C’est consommée crue qu’elle révélera au mieux ses atouts (on sélectionnera alors uniquement les jeunes feuilles du sommet de la plante), mais elle agrémente aussi délicieusement les omelettes, sauces ou tartes salées. J’aime tout particulièrement cette recette de cake salé dont les tranches colorées garnissent joyeusement les lunch boxes ou plateaux apéritifs:
- 100gr de feuilles d’orties hachées à peine blanchies
- 3 œufs
- 150 gr de farine (j’utilise une farine bio à 78% complète)
- 1 sachet de levure
- 1,2 dl de lait végétal ou animal selon votre préférence
- 1 poivron rouge
- quelques olives noires dénoyautées
- 100 gr de fromage râpé, là aussi selon votre préférence
- sel, poivre, muscade
- graines de tournesol
Mélangez les œufs entiers avec la farine, la levure et le lait. Ajoutez le poivron coupé en petits dés, les olives, le fromage et les orties hachées. Mélangez et ajouter les épices. Beurrez et farinez un moule à cake et versez-y la préparation. Parsemez de graines de tournesol. Faites cuire 40 min à 180°.
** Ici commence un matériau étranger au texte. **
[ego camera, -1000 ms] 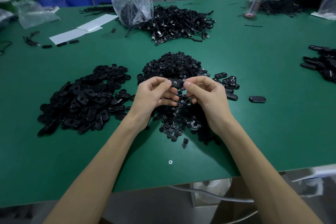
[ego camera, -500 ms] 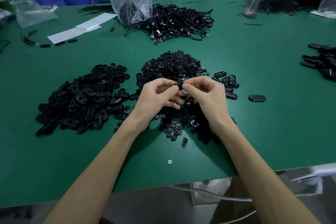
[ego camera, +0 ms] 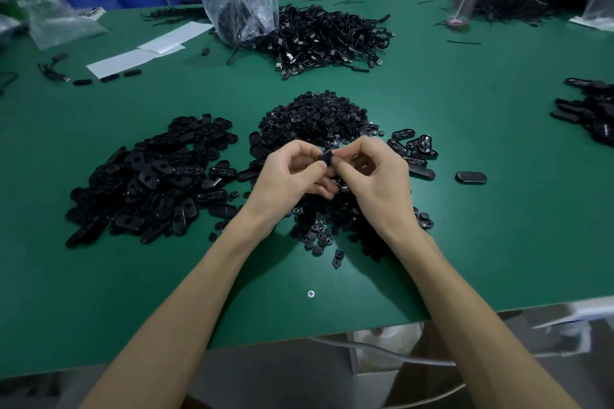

Fabuleux pesto d’ail des ours
L’ail des ours, ou ail sauvage, ne doit pas être confondu avec les feuilles de muguet, similaires dans leur forme mais hautement toxiques. Installée en colonies le long des ruisseaux et dans les endroits frais, plutôt ombragés, cette plante se reconnaît à son odeur caractéristique. En cas de doute, demandez conseil à une personne avisée!
Cousin de l’ail commun, dont il partage la senteur et les bienfaits (de manière plus concentrée), l’ail sauvage est toutefois plus digeste, et plus discret au niveau de l’haleine! Sa popularité tient à sa très haute teneur en vitamine C, ainsi qu’à ses vertus purifiantes, digestives et de réduction des niveaux de pression artérielle. Ses composants soufrés en feraient un aliment anti-cancer.
La consommation crue, en salade ou en pesto, permet de profiter au mieux de ces bienfaits. Voici une recette de pesto dont nous raffolons à la maison, sur des toasts, des pâtes ou des légumes cuits à la vapeur:
- 150gr d’ail des ours
- 250 gr de noix de cajou
- environ 150 ml d’huile d’olive bio extra vierge 1ère pression à froid (ce serait criminel d’y ajouter une huile industrielle!)
- facultatif: quelques tomates séchées
Faites griller les noix de cajou dans une poêle sans matière grasse. Pendant qu’elles refroidissent, détaillez l’ail des ours et les tomates séchées en lanière. Mixez avec l’huile d’olive et les noix de cajou grillées jusqu’à l’obtention de la consistance souhaitée.
Méli-mélo de fleurs en salade
Tel un chef étoilé, la nature sauvage sait mettre tous les sens en émoi en offrant des goûts, textures, senteurs et couleurs aussi surprenantes que variées. Une salade de fleurs, c’est un poème pour les yeux, une exploration enchanteresse pour les papilles et une profusion d’éléments nutritifs pour l’organisme! Ces derniers varient selon les espèces et sont davantage présents dans les variétés sauvages. On s’entend, n’est-ce-pas, on ne cueillera que les fleurs dont on a la certitude qu’elles sont comestibles et non chimiquement traitées…sans quoi l’enchantement pourrait prendre des allures de sortilège!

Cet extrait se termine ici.